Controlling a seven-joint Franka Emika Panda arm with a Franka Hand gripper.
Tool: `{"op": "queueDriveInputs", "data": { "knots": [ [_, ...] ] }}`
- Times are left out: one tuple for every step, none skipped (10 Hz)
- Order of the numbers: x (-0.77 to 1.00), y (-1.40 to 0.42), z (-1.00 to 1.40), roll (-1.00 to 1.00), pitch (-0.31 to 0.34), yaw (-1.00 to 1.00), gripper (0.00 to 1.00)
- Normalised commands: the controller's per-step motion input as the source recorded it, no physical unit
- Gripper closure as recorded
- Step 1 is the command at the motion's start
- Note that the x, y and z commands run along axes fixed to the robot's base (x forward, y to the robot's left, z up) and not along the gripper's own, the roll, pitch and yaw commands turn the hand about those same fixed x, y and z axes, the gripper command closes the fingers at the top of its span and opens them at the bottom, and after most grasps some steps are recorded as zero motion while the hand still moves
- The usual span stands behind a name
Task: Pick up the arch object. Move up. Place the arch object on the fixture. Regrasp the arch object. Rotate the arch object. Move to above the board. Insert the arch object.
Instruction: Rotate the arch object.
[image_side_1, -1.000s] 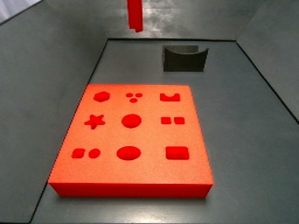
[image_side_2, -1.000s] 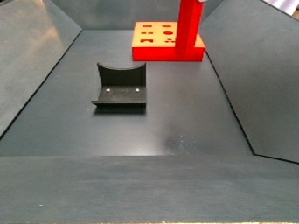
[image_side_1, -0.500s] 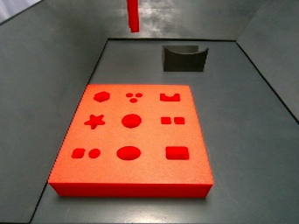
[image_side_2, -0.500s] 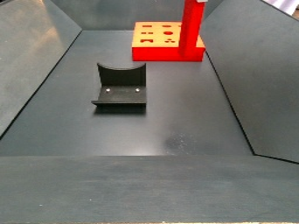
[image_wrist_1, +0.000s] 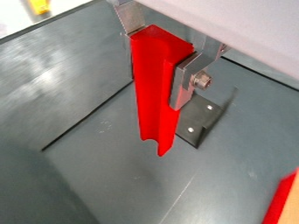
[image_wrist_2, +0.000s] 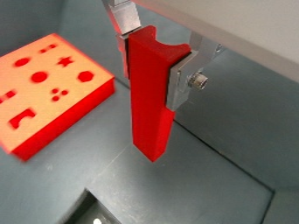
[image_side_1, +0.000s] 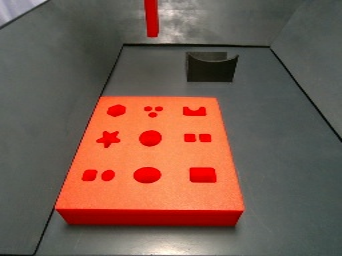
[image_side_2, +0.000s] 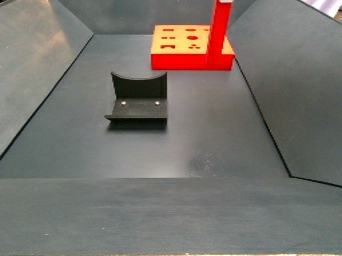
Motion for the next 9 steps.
{"op": "queueDriveInputs", "data": {
  "knots": [
    [-0.02,0.02,0.01,-0.05,0.014,-1.00,1.00],
    [-0.02,0.02,0.01,-0.05,0.016,-1.00,1.00],
    [-0.02,0.02,0.01,-0.05,0.017,-1.00,1.00],
    [-0.02,0.02,0.01,-0.06,0.019,-1.00,1.00],
    [-0.02,0.02,0.01,-0.07,0.022,-1.00,1.00],
    [-0.02,0.02,0.01,-0.08,0.025,-1.00,1.00],
    [-0.02,0.02,0.01,-0.10,0.029,-1.00,1.00],
    [-0.02,0.02,0.01,-0.12,0.037,-1.00,1.00],
    [0.00,0.00,0.00,-0.04,0.012,-1.00,1.00]
  ]
}}
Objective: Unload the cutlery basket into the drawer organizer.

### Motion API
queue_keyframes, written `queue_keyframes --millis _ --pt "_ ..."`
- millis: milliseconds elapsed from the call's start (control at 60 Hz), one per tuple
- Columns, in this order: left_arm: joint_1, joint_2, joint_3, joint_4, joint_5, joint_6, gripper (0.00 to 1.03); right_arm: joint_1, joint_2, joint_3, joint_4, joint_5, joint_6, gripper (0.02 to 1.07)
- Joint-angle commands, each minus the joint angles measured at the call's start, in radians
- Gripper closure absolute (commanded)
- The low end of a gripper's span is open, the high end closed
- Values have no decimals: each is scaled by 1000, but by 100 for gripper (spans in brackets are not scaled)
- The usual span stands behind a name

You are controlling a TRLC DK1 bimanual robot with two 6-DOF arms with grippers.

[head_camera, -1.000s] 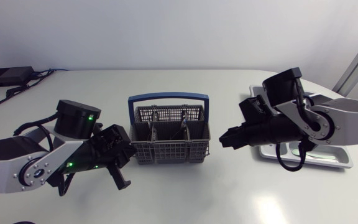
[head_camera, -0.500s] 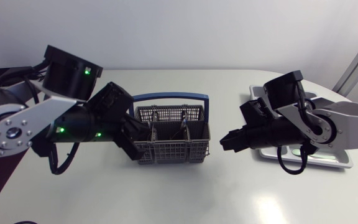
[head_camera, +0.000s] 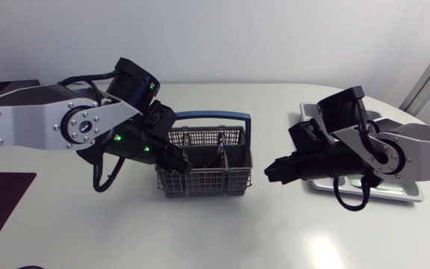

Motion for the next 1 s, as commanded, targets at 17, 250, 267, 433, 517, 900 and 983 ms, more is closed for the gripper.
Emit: queue_keyframes --millis 17,250,267,433,517,900,983 --pt "21 34 51 -17 -11 -45 80 14 15 -14 11 8 8 86" --pt "14 85 74 -16 -58 -69 78 23 25 -15 17 12 18 86" --pt "13 88 75 -16 -61 -69 78 23 25 -15 17 12 18 86" --pt "13 105 88 -8 -92 -79 78 25 28 -15 17 12 18 86" --pt "13 113 92 -3 -92 -86 76 28 30 -17 19 14 18 86" --pt "13 127 111 12 -92 -102 74 31 30 -15 22 14 18 86" --pt "14 140 120 17 -92 -106 74 33 30 -18 22 14 20 86"
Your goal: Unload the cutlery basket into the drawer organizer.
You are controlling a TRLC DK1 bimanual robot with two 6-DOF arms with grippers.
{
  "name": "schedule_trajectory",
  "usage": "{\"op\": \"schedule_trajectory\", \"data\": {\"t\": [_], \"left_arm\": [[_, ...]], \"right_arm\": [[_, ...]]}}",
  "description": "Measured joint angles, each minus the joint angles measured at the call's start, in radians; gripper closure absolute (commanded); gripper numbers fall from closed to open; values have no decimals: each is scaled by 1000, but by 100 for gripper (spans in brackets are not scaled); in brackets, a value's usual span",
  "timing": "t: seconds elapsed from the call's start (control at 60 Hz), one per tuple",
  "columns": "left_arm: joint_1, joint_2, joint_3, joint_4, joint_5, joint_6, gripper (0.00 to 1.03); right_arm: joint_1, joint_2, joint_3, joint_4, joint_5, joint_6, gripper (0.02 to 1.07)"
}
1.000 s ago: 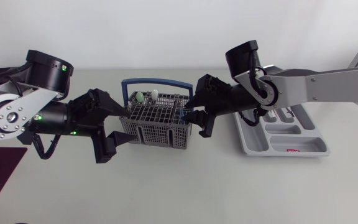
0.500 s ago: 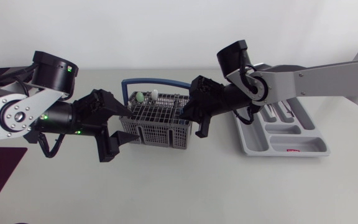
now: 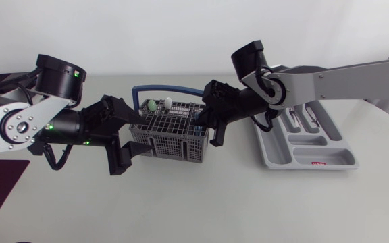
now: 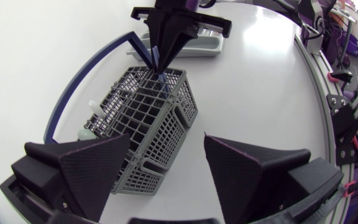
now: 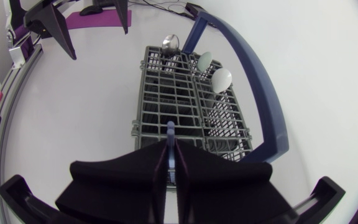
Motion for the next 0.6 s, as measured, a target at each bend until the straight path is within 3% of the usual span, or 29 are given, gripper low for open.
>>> {"op": "schedule_trajectory", "data": {"t": [0.6], "left_arm": [[-41, -8, -17, 10, 0, 0, 6]], "right_arm": [[96, -195, 18, -142, 106, 11, 101]]}}
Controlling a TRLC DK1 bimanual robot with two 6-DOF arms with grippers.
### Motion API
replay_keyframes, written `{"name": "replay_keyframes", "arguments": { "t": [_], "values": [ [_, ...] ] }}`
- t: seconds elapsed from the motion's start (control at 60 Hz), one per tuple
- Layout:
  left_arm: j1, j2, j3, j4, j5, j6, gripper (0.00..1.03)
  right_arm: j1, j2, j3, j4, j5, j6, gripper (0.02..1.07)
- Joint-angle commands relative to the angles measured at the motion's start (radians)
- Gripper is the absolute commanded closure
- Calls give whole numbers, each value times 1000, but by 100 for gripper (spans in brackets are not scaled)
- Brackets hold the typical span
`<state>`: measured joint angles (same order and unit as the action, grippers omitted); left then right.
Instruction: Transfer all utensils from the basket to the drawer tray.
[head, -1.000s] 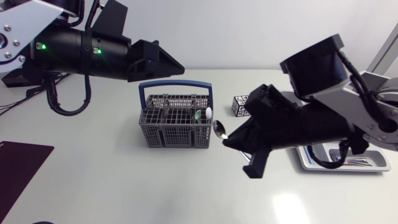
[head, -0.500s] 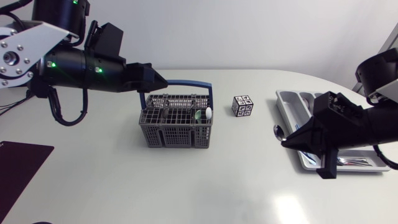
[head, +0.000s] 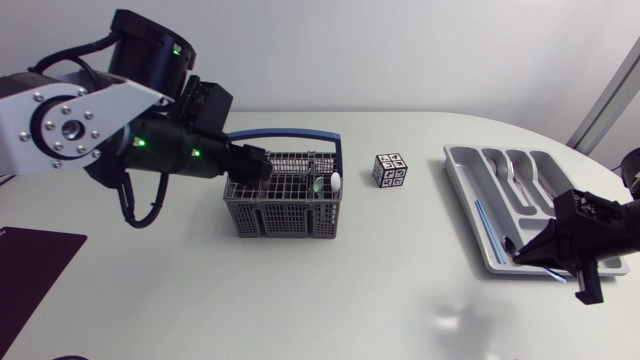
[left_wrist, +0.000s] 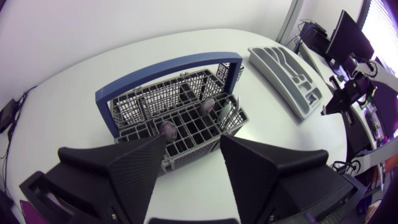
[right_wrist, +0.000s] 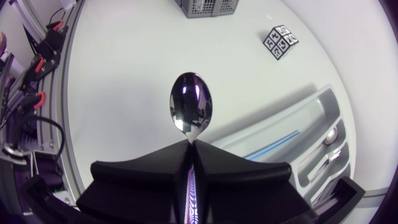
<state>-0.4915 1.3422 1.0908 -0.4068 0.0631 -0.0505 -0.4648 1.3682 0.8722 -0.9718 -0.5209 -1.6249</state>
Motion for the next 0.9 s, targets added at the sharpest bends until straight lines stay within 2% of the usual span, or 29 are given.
{"name": "replay_keyframes", "arguments": {
  "t": [0.0,0.183,0.317,0.533,0.75,0.883],
  "values": [
    [-33,29,-37,17,-42,14,42,-72,77,57,-16,22,-148,101],
    [-64,60,-31,26,-111,-8,42,-164,200,154,-8,85,-240,101],
    [-68,72,-29,26,-128,-23,42,-207,269,200,38,119,-280,101],
    [-68,84,-37,26,-141,-45,42,-235,361,208,200,199,-326,101],
    [-71,87,-37,26,-148,-58,42,-232,391,168,352,239,-351,101],
    [-78,91,-37,26,-160,-66,42,-232,390,154,383,246,-352,87]
  ]
}}
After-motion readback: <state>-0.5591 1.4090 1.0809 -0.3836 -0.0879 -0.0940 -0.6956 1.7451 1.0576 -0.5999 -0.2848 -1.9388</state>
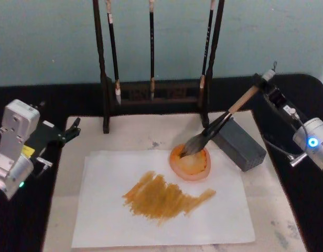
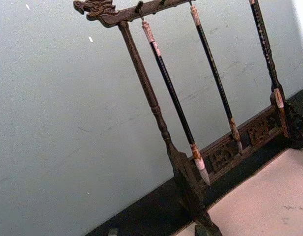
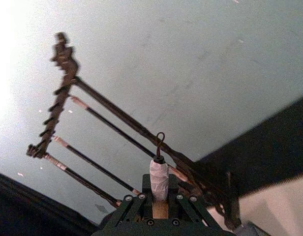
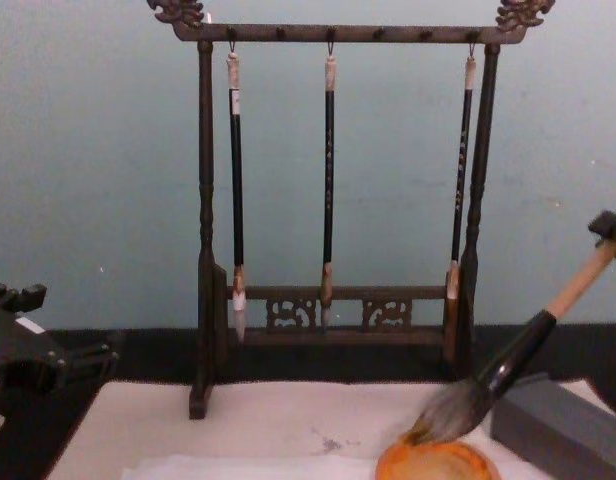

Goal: Pick up the brush from the inkstone, write on the paper, then place the brush back to its original position.

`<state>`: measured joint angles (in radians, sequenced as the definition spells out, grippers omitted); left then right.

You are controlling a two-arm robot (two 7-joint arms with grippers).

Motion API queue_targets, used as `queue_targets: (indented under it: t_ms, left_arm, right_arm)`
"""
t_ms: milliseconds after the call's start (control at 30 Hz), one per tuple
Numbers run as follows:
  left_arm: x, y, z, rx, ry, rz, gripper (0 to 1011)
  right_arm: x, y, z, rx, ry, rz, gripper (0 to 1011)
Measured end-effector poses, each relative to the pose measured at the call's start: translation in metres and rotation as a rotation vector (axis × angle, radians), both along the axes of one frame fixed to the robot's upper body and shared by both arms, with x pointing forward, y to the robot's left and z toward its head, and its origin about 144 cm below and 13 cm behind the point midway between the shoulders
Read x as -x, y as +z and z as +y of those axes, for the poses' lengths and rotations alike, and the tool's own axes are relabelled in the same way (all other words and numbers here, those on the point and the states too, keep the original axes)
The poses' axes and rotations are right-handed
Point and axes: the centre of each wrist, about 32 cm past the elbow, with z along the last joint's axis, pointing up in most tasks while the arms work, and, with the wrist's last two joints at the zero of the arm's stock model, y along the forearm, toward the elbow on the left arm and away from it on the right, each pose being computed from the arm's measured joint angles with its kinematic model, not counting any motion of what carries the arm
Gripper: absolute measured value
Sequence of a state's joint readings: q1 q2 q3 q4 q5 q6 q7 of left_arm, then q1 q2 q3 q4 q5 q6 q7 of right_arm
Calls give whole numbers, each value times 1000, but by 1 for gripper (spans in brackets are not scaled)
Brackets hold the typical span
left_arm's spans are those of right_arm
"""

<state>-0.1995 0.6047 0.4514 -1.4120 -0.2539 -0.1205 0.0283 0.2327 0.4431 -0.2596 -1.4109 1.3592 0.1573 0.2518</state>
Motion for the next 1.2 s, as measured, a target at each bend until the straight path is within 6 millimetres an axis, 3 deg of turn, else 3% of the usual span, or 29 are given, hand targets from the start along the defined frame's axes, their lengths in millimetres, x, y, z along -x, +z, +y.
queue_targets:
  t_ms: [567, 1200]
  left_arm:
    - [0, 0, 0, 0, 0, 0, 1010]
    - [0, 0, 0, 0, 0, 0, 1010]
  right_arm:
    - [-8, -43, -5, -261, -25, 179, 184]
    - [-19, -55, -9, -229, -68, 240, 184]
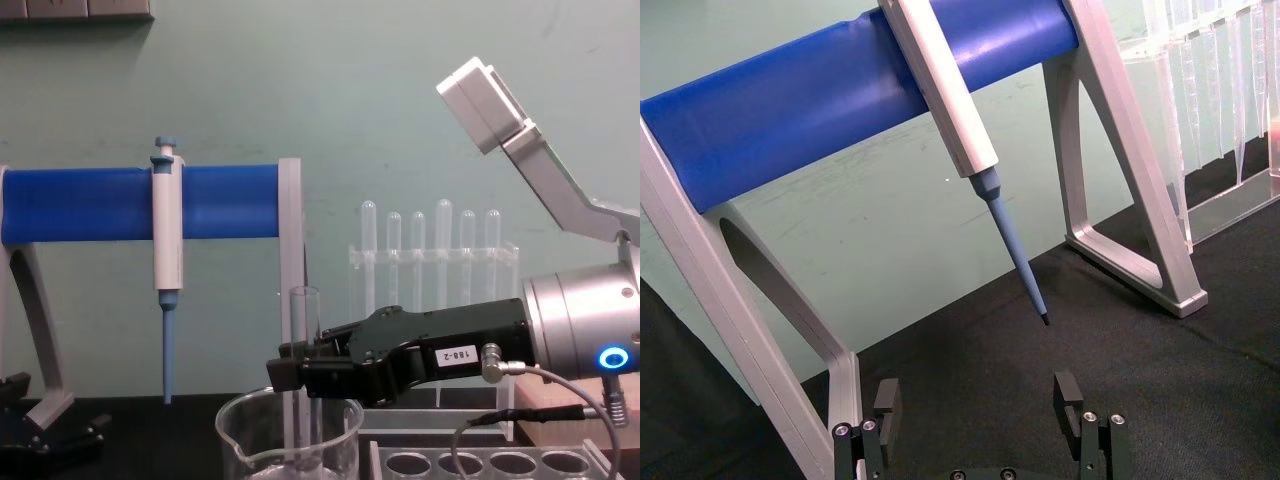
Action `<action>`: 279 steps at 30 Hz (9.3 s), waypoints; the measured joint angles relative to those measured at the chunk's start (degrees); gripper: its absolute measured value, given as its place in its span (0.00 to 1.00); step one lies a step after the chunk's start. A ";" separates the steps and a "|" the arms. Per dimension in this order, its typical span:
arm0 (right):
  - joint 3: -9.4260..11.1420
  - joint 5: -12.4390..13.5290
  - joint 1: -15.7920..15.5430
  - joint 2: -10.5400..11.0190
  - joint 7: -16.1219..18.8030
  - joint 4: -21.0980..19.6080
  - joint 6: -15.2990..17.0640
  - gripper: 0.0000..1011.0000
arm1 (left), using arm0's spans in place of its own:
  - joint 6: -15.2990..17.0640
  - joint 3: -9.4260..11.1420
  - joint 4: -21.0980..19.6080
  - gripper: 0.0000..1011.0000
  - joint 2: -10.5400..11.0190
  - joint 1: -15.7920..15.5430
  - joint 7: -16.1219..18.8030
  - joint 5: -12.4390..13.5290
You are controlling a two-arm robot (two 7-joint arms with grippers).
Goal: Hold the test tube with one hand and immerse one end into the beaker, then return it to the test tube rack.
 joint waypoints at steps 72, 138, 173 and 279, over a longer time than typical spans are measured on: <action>6.03 5.03 -0.23 6.79 -5.27 -17.86 5.49 0.22 | 0.00 0.00 0.00 0.99 0.00 0.00 0.00 0.00; 15.39 6.39 -17.75 16.59 -9.62 -22.66 0.90 0.22 | 0.00 0.00 0.00 0.99 0.00 0.00 0.00 0.00; 13.57 4.34 -16.02 13.65 -7.13 -16.77 -0.60 0.22 | 0.00 0.00 0.00 0.99 0.00 0.00 0.00 0.00; 29.82 -4.52 -33.29 2.04 -38.03 -18.74 -6.60 0.99 | 0.00 0.00 0.00 0.99 0.00 0.00 0.00 0.00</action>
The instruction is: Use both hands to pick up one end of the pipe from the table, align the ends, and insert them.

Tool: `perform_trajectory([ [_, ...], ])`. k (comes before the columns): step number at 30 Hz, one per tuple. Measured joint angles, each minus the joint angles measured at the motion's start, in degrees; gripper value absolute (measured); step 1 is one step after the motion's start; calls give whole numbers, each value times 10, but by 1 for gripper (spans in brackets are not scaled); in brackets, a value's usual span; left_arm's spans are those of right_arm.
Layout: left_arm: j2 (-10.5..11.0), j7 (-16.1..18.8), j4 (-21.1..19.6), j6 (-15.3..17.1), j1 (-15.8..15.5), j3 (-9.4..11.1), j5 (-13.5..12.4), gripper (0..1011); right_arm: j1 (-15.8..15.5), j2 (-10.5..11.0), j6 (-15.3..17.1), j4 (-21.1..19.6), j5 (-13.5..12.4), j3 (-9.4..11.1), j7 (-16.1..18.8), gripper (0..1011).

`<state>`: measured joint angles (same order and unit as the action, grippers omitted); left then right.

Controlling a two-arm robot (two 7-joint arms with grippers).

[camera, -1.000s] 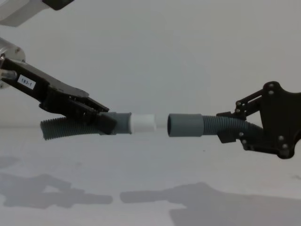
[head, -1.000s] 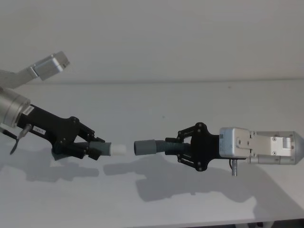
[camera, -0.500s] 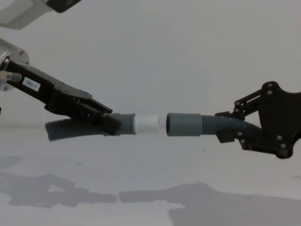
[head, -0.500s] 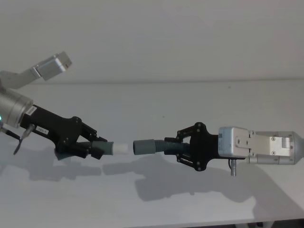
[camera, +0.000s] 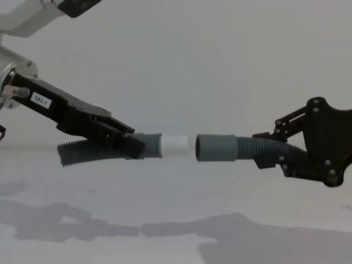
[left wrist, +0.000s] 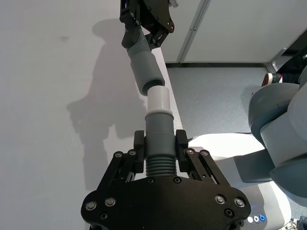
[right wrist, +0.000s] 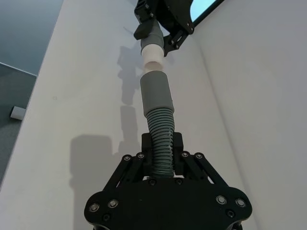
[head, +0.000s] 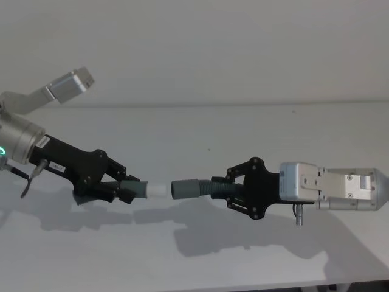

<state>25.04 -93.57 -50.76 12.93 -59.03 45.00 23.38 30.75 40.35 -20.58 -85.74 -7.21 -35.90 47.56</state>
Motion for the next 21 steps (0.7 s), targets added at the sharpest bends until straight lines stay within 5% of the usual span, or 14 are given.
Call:
perform_trajectory([
  [21, -8, -4, 18, -3, -9, 9, 10, 354, 3, 0, -1, 7, 0, -6, 4, 213],
])
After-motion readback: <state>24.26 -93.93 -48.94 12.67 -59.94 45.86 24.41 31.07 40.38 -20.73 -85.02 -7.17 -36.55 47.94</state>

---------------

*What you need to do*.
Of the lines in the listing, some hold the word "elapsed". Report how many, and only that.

*Answer section*.
3